§ **What you are asked to do**:
Using the data below, work out how many lines contain "yellow", and report only that number.

BEGIN Source information

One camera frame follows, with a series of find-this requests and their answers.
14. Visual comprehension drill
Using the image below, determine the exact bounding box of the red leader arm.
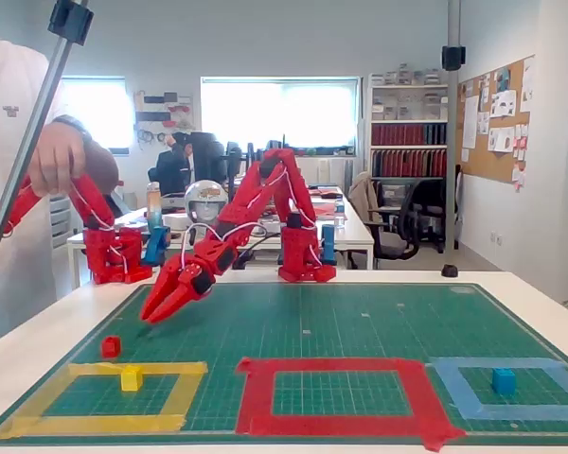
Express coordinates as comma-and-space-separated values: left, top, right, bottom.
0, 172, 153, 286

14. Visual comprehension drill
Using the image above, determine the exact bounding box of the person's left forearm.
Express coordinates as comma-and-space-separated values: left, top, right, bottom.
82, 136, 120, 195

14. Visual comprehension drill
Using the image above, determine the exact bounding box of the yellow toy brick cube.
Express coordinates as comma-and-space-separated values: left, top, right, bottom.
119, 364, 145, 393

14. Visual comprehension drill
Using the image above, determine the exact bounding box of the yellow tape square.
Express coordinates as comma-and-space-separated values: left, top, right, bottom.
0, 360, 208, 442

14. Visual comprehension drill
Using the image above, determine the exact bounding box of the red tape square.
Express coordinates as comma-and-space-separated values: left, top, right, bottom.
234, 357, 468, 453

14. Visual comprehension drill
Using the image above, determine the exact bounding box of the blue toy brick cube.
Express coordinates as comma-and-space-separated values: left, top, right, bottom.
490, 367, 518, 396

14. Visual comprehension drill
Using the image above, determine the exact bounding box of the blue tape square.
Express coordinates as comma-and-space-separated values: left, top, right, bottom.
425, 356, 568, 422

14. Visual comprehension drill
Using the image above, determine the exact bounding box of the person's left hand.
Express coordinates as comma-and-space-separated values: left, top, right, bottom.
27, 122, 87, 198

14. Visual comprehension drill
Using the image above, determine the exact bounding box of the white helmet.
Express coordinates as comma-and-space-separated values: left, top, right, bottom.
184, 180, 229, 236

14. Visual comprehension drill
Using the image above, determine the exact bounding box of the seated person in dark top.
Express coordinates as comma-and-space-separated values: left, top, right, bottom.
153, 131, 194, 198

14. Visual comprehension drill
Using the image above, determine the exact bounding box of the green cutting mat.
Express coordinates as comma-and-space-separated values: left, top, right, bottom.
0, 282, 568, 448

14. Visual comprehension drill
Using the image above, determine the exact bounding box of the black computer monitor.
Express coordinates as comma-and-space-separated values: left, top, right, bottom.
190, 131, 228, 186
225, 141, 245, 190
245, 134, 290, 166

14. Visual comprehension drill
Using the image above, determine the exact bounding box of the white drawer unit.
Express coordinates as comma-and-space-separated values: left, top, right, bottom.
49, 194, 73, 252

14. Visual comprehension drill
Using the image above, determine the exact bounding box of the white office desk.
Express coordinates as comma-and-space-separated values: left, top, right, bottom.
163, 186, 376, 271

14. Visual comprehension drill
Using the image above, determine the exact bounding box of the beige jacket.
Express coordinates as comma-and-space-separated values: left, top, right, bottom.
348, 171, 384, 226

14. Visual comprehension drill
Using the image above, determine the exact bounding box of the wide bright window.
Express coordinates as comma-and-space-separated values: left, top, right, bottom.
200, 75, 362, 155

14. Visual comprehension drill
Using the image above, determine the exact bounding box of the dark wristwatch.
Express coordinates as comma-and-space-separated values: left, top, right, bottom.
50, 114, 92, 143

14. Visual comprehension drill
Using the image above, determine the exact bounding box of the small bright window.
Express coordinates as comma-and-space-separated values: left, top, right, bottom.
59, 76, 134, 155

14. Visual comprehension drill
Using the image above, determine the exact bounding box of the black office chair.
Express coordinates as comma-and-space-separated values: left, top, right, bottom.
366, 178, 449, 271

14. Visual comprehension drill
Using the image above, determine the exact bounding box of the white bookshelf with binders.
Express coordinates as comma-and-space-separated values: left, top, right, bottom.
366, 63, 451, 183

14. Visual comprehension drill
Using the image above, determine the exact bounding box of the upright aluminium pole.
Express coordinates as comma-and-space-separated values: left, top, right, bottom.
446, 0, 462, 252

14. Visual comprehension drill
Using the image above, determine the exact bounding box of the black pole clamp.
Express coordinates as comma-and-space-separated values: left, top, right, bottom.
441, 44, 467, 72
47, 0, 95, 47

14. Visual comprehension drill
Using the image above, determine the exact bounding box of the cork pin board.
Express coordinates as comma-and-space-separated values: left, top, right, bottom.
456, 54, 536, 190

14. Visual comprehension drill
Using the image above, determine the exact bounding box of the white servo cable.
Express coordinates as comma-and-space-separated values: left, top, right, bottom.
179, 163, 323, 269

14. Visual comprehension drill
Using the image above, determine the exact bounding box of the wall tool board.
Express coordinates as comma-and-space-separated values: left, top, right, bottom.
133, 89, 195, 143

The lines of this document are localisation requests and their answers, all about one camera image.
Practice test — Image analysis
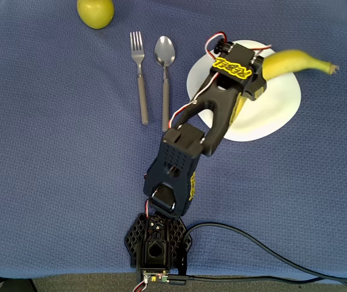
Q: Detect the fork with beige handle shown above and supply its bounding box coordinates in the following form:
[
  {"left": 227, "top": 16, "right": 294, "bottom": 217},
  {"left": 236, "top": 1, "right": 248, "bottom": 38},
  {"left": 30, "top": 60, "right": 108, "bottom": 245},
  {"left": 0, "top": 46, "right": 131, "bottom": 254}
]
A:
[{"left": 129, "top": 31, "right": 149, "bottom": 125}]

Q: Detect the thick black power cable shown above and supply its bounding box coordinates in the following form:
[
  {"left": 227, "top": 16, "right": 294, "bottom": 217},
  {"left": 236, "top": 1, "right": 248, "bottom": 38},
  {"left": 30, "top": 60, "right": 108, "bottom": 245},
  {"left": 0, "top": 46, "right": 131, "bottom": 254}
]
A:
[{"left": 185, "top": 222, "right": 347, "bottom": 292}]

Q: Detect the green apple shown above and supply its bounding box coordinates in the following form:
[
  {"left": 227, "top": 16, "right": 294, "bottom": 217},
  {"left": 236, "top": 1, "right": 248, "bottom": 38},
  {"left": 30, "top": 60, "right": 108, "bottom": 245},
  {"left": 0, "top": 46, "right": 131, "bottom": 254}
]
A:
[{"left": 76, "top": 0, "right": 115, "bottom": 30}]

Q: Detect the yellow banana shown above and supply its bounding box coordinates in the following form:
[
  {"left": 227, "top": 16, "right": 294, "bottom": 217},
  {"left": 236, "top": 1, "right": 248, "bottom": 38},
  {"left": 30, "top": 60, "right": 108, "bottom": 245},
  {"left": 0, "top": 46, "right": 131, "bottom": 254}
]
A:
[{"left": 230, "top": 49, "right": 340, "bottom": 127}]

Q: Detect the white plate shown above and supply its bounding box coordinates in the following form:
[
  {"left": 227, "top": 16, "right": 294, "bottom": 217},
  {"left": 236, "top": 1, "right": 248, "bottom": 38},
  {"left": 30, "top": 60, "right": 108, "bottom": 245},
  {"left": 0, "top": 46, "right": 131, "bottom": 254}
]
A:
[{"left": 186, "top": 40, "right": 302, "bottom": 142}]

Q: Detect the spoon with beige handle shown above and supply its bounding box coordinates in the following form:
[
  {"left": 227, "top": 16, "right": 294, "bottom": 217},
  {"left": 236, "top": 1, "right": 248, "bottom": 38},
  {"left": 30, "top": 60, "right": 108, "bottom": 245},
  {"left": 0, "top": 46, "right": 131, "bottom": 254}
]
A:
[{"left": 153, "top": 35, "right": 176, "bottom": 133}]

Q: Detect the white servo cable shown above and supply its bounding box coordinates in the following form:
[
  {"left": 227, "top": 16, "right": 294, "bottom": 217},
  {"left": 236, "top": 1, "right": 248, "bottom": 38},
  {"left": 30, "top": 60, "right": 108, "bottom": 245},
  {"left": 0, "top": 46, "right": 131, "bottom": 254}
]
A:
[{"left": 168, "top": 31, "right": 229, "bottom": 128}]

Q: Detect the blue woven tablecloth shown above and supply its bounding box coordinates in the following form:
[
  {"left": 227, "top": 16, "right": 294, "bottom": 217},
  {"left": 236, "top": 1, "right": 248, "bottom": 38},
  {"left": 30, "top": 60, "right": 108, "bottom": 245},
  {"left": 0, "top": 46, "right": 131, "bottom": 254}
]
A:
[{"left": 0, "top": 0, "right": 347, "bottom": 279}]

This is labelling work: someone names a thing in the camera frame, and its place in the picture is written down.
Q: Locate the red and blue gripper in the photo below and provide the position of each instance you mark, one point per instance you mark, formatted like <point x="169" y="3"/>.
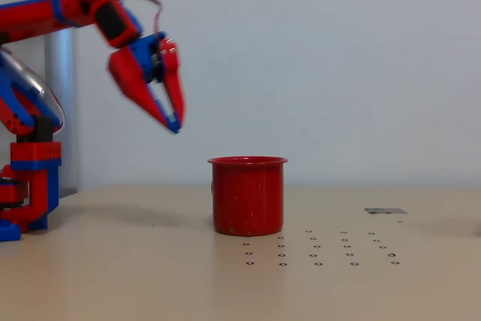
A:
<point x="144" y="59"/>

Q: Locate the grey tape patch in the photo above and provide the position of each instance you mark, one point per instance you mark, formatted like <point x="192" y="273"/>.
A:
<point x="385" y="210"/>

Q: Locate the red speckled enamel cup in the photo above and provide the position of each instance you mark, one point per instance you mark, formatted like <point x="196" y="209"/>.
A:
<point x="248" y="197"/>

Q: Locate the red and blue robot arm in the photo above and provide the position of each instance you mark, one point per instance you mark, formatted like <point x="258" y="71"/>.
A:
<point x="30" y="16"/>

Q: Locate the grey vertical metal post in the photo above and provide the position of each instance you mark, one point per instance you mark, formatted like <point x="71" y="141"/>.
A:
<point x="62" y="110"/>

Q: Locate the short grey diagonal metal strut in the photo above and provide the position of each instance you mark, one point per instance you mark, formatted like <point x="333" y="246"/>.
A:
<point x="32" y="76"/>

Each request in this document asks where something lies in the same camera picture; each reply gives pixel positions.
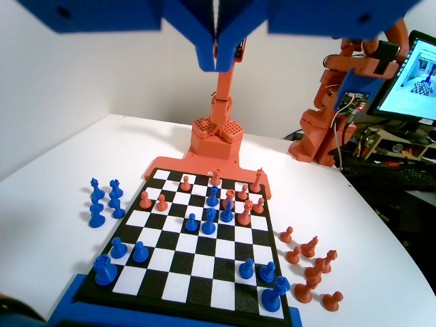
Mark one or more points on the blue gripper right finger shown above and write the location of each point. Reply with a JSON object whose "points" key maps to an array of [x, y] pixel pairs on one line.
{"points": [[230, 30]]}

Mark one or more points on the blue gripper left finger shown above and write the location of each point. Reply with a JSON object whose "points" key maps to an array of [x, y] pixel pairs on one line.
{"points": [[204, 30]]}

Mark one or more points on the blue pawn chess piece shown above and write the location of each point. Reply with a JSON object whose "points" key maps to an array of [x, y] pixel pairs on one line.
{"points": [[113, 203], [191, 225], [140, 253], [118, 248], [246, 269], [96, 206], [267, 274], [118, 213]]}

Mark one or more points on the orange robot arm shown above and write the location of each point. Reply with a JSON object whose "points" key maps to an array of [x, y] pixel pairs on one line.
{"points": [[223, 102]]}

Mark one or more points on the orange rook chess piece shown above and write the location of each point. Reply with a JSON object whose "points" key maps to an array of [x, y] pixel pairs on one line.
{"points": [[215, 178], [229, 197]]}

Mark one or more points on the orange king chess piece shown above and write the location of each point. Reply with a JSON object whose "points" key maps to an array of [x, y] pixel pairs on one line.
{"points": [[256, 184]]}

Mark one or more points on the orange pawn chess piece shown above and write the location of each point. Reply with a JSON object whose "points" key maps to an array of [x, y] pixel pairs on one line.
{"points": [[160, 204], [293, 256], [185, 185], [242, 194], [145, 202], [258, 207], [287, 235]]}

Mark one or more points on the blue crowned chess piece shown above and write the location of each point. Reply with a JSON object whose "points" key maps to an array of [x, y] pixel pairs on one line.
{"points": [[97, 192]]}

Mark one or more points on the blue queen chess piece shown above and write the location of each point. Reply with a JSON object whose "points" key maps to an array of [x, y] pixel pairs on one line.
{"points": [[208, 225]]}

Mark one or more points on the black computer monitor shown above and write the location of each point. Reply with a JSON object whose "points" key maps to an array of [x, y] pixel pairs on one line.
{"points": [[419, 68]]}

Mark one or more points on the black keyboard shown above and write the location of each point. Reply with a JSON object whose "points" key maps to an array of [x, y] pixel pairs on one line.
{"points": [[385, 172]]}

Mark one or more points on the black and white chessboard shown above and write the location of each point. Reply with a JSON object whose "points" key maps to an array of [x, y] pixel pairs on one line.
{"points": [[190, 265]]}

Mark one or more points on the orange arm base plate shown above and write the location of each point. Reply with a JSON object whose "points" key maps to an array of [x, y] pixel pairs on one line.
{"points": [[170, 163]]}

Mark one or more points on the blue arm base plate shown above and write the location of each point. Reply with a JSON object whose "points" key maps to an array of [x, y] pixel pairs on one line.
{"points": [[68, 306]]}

END Source information

§ **Response**:
3